El Gobierno interviene en los combustibles para frenar la inflación, pero expone las tensiones de un modelo que castiga el bolsillo popular

En medio del impacto global de la guerra sobre el precio del petróleo, el Gobierno nacional dispuso fijar el valor de los combustibles por un período de 45 días, en un intento por contener la escalada inflacionaria y evitar un nuevo golpe sobre los ingresos de la población.

El Gobierno interviene en los combustibles para frenar la inflación, pero expone las tensiones de un modelo que castiga el bolsillo popular
El Gobierno interviene en los combustibles para frenar la inflación

La medida, que se implementará principalmente a través de YPF, implica desacoplar temporalmente el precio local de las naftas respecto de las variaciones internacionales del crudo. En los hechos, se busca impedir que la volatilidad externa —potenciada por el conflicto en Medio Oriente— se traslade de manera directa al surtidor. 

Sin embargo, detrás de esta decisión coyuntural asoma una contradicción estructural: un Gobierno que promueve la desregulación y el libre mercado se ve obligado a intervenir en un sector estratégico para evitar que la crisis internacional profundice el deterioro del poder adquisitivo.

Durante las últimas semanas, los combustibles ya habían registrado aumentos superiores al 20%, trasladando presión a toda la cadena de precios y afectando directamente el costo de vida. Este fenómeno impacta con mayor fuerza en los sectores trabajadores, que destinan una proporción creciente de sus ingresos a transporte y bienes básicos.
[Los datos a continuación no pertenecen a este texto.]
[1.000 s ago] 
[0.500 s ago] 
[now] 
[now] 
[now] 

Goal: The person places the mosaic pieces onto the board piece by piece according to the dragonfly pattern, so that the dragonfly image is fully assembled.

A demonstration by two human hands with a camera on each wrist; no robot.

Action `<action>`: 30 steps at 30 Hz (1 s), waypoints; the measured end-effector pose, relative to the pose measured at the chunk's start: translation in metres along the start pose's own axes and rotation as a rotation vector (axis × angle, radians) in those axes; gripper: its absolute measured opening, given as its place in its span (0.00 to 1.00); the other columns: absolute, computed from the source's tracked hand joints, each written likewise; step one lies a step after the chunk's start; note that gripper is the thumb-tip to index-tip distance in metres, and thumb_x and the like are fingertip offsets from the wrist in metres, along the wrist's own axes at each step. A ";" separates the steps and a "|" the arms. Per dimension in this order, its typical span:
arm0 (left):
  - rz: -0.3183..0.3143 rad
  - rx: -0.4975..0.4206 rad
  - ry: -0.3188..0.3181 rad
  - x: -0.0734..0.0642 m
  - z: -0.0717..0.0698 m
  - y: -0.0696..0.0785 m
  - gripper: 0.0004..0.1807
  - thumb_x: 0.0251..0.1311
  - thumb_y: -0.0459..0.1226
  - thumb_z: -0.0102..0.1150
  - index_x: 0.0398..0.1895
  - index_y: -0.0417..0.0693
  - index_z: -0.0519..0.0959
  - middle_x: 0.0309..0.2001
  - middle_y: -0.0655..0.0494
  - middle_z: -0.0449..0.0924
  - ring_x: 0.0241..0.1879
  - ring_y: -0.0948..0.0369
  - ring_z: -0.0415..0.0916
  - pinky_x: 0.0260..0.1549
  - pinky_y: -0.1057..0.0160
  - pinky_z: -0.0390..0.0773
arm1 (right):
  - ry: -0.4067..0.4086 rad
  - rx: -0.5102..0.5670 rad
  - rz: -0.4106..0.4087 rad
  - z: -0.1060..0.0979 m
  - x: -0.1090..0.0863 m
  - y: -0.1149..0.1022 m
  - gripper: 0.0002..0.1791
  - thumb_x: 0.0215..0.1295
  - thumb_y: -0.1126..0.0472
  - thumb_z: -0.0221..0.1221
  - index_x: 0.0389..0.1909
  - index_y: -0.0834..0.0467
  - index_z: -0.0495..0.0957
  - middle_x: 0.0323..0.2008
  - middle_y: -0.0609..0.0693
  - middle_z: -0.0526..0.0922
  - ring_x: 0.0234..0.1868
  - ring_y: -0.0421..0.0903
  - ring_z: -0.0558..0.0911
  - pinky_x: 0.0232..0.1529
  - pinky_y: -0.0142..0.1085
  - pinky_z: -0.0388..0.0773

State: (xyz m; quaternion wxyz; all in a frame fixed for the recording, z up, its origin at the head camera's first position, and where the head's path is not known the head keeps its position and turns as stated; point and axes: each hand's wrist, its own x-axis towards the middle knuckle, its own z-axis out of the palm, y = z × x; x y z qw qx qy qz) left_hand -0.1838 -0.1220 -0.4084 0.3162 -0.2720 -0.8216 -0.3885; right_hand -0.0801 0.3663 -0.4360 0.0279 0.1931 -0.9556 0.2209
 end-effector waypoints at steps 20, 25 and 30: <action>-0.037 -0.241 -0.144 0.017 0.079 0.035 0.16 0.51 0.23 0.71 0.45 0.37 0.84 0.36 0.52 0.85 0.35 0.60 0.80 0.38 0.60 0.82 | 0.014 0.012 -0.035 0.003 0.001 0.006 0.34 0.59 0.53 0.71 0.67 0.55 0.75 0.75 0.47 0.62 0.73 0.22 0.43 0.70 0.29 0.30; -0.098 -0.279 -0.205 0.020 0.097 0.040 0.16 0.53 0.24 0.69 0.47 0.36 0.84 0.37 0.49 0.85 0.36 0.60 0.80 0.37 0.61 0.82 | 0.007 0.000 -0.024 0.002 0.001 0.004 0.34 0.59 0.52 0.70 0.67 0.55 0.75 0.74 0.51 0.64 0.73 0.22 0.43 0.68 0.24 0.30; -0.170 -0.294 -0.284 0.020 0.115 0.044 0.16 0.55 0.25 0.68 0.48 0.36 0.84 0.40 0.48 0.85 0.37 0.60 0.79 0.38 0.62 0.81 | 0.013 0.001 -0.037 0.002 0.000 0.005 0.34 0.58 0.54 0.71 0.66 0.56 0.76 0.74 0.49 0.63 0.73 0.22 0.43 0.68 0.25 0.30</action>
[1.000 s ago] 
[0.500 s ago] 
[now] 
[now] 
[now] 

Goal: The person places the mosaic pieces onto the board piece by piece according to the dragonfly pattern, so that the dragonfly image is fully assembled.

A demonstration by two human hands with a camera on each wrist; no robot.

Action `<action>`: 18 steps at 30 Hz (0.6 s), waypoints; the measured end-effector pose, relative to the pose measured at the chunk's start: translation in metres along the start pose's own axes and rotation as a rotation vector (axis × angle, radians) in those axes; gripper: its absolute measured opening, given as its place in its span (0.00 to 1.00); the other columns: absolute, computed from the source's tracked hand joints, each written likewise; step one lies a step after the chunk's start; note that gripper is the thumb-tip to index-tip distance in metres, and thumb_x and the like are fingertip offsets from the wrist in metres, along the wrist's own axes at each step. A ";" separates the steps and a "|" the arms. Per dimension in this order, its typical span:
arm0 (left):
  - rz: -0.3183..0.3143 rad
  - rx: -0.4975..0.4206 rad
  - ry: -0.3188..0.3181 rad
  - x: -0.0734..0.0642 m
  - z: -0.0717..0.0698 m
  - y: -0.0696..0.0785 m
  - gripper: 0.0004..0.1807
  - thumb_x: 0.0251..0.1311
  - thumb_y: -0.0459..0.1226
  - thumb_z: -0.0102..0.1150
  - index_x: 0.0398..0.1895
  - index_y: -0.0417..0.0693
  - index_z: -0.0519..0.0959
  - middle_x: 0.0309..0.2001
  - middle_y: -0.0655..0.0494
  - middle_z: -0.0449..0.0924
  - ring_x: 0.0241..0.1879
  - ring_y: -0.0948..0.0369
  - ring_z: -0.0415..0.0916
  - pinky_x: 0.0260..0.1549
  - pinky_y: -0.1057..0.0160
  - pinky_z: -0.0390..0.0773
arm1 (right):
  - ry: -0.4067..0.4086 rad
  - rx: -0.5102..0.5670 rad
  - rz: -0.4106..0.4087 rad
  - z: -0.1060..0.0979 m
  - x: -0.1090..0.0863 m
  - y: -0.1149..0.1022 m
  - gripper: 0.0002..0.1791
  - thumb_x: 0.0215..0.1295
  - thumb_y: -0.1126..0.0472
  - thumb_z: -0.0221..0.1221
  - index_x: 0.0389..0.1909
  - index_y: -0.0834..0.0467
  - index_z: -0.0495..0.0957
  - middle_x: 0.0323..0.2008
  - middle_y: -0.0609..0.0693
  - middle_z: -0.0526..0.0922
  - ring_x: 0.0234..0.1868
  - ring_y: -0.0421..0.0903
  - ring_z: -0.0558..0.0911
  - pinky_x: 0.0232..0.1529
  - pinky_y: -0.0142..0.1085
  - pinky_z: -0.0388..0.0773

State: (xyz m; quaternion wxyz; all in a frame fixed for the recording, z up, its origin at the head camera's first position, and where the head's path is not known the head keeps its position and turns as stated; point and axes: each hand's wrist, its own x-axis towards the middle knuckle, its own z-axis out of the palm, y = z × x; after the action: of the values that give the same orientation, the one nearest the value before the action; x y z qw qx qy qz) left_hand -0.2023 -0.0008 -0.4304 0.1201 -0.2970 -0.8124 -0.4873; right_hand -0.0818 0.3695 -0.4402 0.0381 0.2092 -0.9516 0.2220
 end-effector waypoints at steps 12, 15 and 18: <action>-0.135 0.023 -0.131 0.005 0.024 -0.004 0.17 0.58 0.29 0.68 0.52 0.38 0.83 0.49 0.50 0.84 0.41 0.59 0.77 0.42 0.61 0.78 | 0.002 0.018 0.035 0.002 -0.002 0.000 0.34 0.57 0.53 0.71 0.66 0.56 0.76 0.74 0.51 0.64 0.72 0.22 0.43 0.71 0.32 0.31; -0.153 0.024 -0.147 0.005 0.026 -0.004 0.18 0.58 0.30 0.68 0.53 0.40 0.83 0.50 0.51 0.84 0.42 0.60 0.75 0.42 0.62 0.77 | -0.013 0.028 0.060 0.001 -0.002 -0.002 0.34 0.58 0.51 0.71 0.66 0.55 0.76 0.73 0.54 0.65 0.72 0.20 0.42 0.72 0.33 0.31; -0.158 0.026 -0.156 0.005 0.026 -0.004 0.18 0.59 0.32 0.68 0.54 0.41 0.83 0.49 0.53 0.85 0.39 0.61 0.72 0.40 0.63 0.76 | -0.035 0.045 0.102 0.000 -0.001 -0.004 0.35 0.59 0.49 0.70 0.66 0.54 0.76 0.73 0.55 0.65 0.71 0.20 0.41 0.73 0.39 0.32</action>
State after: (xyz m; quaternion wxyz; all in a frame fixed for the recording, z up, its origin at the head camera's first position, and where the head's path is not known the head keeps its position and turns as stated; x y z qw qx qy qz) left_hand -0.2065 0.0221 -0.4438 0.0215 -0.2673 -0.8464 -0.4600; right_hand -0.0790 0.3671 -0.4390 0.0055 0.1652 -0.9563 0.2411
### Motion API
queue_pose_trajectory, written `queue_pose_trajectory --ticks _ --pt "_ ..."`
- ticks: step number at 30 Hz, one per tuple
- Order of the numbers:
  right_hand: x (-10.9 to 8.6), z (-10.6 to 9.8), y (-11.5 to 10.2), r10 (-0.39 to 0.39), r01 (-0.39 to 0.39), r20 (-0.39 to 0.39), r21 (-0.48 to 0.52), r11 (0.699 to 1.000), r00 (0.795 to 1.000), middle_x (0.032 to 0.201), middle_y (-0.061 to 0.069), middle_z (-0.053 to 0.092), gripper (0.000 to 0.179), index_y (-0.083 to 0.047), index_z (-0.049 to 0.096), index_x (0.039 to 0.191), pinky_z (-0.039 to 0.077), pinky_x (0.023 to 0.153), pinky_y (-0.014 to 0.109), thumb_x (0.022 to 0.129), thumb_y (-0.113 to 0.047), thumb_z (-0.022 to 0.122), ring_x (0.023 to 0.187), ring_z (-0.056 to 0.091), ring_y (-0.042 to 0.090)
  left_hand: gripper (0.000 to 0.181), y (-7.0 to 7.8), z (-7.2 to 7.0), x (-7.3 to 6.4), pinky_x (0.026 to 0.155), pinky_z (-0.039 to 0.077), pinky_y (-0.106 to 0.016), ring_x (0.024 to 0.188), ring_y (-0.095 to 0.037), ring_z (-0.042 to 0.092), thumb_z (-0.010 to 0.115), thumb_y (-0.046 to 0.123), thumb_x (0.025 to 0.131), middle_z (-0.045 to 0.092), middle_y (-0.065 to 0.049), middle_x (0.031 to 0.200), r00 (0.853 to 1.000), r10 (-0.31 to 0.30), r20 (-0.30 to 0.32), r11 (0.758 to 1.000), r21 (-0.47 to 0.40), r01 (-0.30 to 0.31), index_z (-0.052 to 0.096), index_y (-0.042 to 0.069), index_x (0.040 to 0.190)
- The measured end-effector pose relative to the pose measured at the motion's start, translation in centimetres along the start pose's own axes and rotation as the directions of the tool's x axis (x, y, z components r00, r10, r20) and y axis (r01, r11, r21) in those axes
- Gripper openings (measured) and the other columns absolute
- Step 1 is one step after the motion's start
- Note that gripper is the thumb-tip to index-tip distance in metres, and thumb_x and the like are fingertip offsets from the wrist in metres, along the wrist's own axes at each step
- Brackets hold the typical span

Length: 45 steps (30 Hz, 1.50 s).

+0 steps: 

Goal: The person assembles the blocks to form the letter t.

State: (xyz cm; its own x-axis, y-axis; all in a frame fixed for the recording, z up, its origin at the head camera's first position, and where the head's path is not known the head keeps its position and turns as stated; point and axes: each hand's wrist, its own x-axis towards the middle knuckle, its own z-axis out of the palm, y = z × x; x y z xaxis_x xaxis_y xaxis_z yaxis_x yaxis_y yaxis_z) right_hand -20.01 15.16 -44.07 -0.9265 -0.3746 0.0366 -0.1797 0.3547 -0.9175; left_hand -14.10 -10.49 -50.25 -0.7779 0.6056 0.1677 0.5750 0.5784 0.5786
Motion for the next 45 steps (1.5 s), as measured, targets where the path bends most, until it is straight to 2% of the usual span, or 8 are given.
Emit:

La decisión oficial reconoce, de hecho, que el mercado por sí solo no garantiza equilibrio ni justicia distributiva en áreas sensibles como la energía. Se trata de un sector altamente concentrado, donde pocas empresas tienen capacidad de fijar precios con fuerte incidencia sobre la economía cotidiana.

La intervención estatal no debería ser una excepción forzada por la coyuntura, sino una herramienta permanente para resguardar el interés colectivo. La experiencia histórica argentina demuestra que cuando el Estado se retira, los costos recaen sobre la producción y el consumo interno.

El congelamiento, además, tiene límites claros: otros componentes del precio —como impuestos, tipo de cambio o biocombustibles— podrían seguir ajustándose, lo que deja abierta la posibilidad de aumentos indirectos. 

En este contexto, la medida aparece más como un “parche” que como una política integral. Sin un esquema sostenido de regulación, planificación energética y defensa del mercado interno, el riesgo es que, una vez finalizado el plazo, los precios vuelvan a alinearse con las tensiones internacionales.

La discusión de fondo, entonces, no es solo cómo contener la inflación en el corto plazo, sino qué rol debe asumir el Estado en la administración de recursos estratégicos para garantizar soberanía energética, estabilidad económica y justicia social.